**Task objective**
Below is a listing to copy exactly; no image goes into the copy.

**Given material**
============

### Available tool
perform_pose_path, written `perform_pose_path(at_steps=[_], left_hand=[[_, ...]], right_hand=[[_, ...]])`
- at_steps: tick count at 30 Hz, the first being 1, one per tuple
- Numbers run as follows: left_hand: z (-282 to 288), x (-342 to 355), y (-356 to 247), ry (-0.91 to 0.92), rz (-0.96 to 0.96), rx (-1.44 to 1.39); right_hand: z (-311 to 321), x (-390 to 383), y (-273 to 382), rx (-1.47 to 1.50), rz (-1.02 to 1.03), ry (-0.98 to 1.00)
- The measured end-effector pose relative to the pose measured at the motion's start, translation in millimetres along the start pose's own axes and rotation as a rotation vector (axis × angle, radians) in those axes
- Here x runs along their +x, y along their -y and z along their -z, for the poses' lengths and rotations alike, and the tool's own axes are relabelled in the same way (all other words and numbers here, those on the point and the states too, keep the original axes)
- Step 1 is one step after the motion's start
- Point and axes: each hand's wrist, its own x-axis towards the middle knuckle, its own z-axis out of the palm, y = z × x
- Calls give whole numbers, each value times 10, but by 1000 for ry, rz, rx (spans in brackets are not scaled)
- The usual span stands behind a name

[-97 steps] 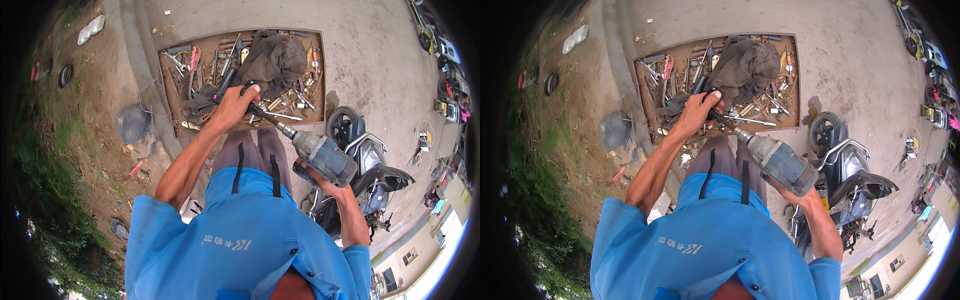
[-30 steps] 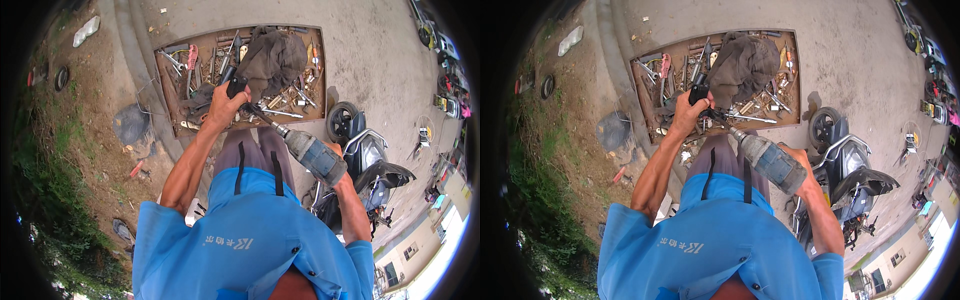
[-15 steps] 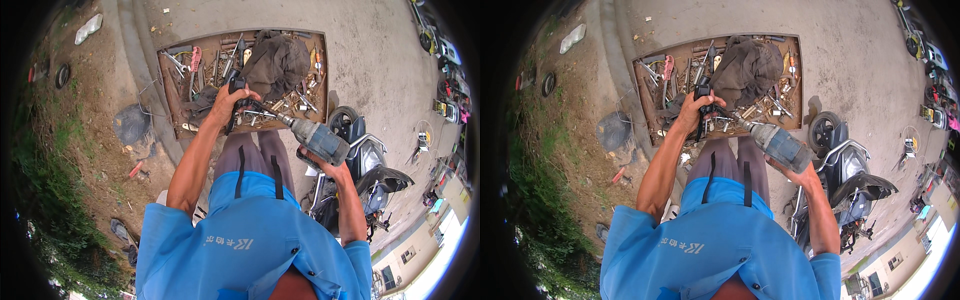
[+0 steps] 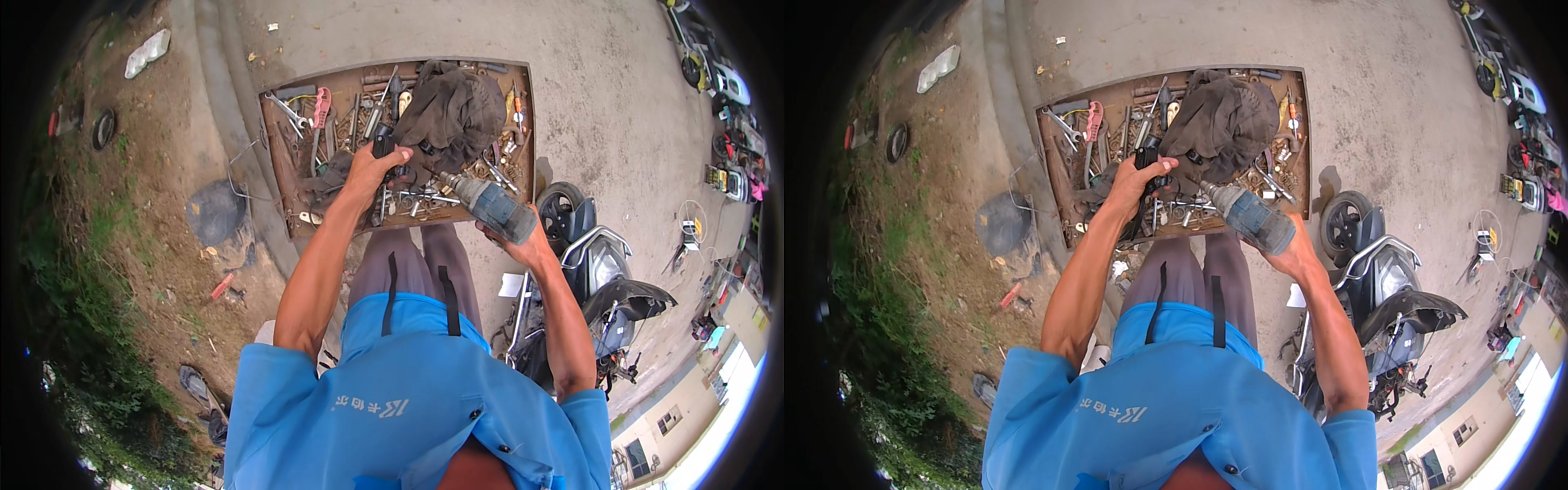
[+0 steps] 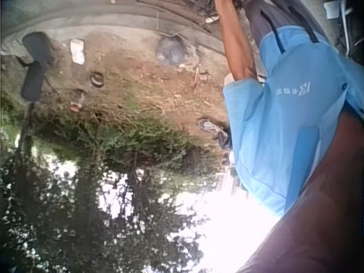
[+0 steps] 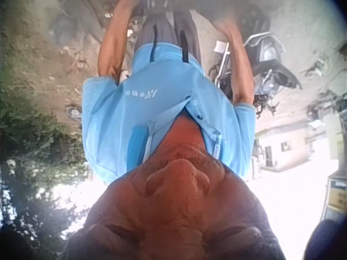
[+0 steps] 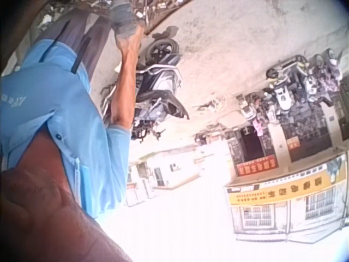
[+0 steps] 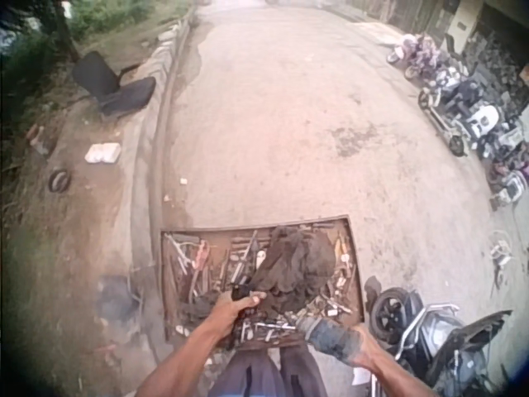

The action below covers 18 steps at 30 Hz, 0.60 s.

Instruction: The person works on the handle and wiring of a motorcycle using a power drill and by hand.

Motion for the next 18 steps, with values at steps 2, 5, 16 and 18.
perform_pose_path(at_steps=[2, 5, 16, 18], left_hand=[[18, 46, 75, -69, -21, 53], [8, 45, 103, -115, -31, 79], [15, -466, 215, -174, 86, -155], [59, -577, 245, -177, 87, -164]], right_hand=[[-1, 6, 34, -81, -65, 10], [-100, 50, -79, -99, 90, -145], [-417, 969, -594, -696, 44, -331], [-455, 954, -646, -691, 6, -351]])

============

**Response**
### Available tool
perform_pose_path, written `perform_pose_path(at_steps=[_], left_hand=[[_, ...]], right_hand=[[_, ...]])`
- at_steps: tick count at 30 Hz, the first being 1, one per tuple
- Numbers run as follows: left_hand: z (-282 to 288), x (-342 to 355), y (-356 to 247), ry (-0.91 to 0.92), rz (-0.96 to 0.96), rx (-1.44 to 1.39); right_hand: z (-311 to 321), x (-390 to 383), y (-273 to 382), rx (-1.47 to 1.50), rz (-1.02 to 1.03), ry (-0.98 to 1.00)
- The measured end-effector pose relative to the pose measured at the motion's start, translation in millimetres along the start pose's own axes and rotation as a rotation vector (axis × angle, radians) in those axes
- Here x runs along their +x, y along their -y and z along their -z, for the poses' lengths and rotations alike, and the tool's own axes are relabelled in the same way (all other words and numbers here, those on the point and the states too, keep the original axes)
- Step 1 is one step after the motion's start
- Point and axes: each hand's wrist, its own x-axis towards the middle knuckle, its own z-axis out of the palm, y = z × x
- Calls give whole numbers, each value times 10, but by 1000 for ry, rz, rx (spans in brackets are not scaled)
- The usual span stands behind a name

[-97 steps] 
[-30 steps] 
[-15 steps] 
[+0 steps] 
[+0 steps] 
[+0 steps] 
[+0 steps] 
[+0 steps] 

The action below covers 18 steps at 30 Hz, 0.60 s.

Instruction: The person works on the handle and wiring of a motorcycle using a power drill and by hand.

Motion for the next 18 steps, with values at steps 2, 5, 16 and 18.
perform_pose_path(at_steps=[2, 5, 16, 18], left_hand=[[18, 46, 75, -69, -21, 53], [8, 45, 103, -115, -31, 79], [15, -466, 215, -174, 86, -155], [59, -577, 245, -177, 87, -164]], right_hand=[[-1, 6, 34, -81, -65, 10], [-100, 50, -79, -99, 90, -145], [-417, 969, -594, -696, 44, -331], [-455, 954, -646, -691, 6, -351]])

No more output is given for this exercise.